Maximizing mutual information between user-contexts and responses improve LLM personalization with no additional data

Abstract

While post-training has successfully improved large language models (LLMs) across a variety of domains, these gains heavily rely on human-labeled data or external verifiers. Existing data has already been exploited, and new high-quality data is expensive to collect.
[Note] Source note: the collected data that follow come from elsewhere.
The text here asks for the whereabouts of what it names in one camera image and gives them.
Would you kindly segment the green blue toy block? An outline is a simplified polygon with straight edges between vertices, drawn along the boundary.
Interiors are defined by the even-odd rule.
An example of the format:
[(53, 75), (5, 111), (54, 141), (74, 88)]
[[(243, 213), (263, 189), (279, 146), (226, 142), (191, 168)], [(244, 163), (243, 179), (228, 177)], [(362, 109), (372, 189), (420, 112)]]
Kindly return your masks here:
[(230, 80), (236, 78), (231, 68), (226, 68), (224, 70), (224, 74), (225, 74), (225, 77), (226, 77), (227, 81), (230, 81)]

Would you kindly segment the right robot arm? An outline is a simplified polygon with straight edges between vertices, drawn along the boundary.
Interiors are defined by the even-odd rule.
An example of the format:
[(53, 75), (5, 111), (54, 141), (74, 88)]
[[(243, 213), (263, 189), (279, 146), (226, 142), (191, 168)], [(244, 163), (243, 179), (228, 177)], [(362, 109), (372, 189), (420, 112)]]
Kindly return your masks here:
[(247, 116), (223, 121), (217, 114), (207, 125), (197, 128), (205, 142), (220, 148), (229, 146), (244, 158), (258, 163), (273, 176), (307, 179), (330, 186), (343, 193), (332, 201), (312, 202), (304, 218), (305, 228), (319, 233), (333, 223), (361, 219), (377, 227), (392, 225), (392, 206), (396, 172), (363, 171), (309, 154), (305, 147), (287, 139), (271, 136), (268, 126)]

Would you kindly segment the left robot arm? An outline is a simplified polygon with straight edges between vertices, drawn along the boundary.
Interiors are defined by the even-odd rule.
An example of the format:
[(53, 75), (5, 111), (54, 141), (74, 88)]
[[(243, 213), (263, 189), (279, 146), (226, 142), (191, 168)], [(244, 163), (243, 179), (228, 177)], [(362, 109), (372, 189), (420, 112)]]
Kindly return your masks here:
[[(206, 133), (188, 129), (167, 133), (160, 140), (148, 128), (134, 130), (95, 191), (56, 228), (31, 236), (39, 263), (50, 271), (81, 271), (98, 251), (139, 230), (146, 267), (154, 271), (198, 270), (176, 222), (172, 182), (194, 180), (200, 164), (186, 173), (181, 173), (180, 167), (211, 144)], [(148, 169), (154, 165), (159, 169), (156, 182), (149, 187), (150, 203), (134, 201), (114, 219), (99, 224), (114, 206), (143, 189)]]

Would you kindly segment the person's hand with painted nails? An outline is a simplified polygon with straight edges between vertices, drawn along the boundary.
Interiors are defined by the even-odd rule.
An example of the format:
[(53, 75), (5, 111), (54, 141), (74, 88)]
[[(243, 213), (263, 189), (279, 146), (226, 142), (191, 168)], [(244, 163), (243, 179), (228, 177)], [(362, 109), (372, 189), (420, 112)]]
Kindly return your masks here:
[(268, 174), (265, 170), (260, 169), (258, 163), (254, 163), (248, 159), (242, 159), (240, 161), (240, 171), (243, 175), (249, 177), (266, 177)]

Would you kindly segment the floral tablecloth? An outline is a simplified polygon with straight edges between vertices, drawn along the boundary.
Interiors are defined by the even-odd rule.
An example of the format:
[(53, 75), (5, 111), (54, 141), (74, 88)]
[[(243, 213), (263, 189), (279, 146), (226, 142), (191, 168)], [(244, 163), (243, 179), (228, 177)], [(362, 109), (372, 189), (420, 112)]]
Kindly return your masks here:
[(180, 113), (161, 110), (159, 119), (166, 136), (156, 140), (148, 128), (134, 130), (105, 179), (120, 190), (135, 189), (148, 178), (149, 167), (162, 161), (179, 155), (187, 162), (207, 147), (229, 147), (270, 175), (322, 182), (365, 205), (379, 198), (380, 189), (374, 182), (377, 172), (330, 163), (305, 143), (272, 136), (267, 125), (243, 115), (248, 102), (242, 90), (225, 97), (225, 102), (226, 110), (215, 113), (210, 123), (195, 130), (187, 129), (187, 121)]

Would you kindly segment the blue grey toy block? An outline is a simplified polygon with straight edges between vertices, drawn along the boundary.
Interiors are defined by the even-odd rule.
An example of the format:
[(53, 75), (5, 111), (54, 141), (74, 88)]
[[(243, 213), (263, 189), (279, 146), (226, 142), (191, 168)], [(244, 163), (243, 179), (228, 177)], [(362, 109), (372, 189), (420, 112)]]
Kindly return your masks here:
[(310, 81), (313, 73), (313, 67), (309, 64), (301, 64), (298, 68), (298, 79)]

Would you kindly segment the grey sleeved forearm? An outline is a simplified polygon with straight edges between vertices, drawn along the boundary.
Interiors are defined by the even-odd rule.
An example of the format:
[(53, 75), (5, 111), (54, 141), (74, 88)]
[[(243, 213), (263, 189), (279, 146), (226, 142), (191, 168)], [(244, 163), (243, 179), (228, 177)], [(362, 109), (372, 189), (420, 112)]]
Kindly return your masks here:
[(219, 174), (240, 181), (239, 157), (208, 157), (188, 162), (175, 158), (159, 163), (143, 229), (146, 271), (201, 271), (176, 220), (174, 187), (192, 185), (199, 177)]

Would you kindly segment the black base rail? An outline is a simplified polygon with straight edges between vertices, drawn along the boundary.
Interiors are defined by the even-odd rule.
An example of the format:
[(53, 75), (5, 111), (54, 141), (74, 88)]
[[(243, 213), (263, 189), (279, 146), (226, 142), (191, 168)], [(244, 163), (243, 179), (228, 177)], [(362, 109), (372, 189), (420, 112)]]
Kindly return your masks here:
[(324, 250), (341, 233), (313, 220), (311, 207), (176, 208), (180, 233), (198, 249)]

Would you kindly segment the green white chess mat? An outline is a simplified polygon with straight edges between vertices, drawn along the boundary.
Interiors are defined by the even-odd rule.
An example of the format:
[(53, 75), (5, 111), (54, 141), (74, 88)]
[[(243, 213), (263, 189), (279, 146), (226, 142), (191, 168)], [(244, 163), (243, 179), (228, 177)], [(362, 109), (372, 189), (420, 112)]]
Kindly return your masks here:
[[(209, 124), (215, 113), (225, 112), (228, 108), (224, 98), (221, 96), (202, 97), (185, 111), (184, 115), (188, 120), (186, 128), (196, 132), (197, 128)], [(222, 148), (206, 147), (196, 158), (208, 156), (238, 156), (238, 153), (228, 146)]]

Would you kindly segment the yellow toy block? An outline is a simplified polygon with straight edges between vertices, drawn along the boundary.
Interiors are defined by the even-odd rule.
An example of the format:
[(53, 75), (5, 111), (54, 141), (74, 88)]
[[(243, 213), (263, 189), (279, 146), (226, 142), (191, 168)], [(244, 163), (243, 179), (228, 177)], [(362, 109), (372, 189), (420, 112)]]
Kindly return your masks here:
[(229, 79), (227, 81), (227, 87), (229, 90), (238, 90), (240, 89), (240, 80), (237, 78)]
More fundamentally, true intelligence goes far beyond tasks that are easily verifiable. Therefore, we need self-improvement frameworks that allow models to improve without external oversight. We propose *Mutual Information Preference Optimization (MIPO)*, a contrastive data augmentation method that constructs preference pairs by generating a positive response conditioning on the correct prompt, and a negative response by conditioning on a random, unrelated prompt. We show that using Direct Preference Optimization (DPO) to learn from this paired data maximizes pointwise conditional mutual information (MI) (under the base LLM) between prompts and model responses. Empirical results with various-sized Llama- and Qwen-Instruct models show that when used to maximize MI between user context and response, MIPO provides an effective personalization technique, achieving 3-40% improvements on personalization tasks using real-user datasets compared to strong baselines. Surprisingly, MIPO can also be applied to improve performance on math and multiple-choice problems, yielding 1-18% **without any additional data or human supervision**. These results suggest a promising direction for self-improvement.

Figures (3)

• Figure 1: We propose an intrinsically motivated post-training method based on mutual information that does not require human labels or verifiers. We present two versions of MIPO: (1) maximizing mutual information between responses and prompts, and (2) maximizing conditional mutual information between responses and user contexts given prompts The second objective is particularly useful for personalization, as it encourages the policy to generate responses that are more likely conditioned on the specific user context, but rare globally.
• Figure 2: Entropy over the MCQ answer choices conditioned on correct model predictions. In addition to improving accuracy, MIPO (blue) also makes models become more confident about correct predictions compared to the base model (orange) as indicated by the mean and overall distribution shift. The x-axis ranges from mean $\pm$ 1 std.
• Figure 3: Entropy over the 500 MCQ answer choices in ARC conditioned on output correctness. MIPO-trained models (blue) become more confident about correct answers compared to the base models (orange) as indicated by entropy reduction. The range is truncated to show the mean $\pm$ 2 standard deviation.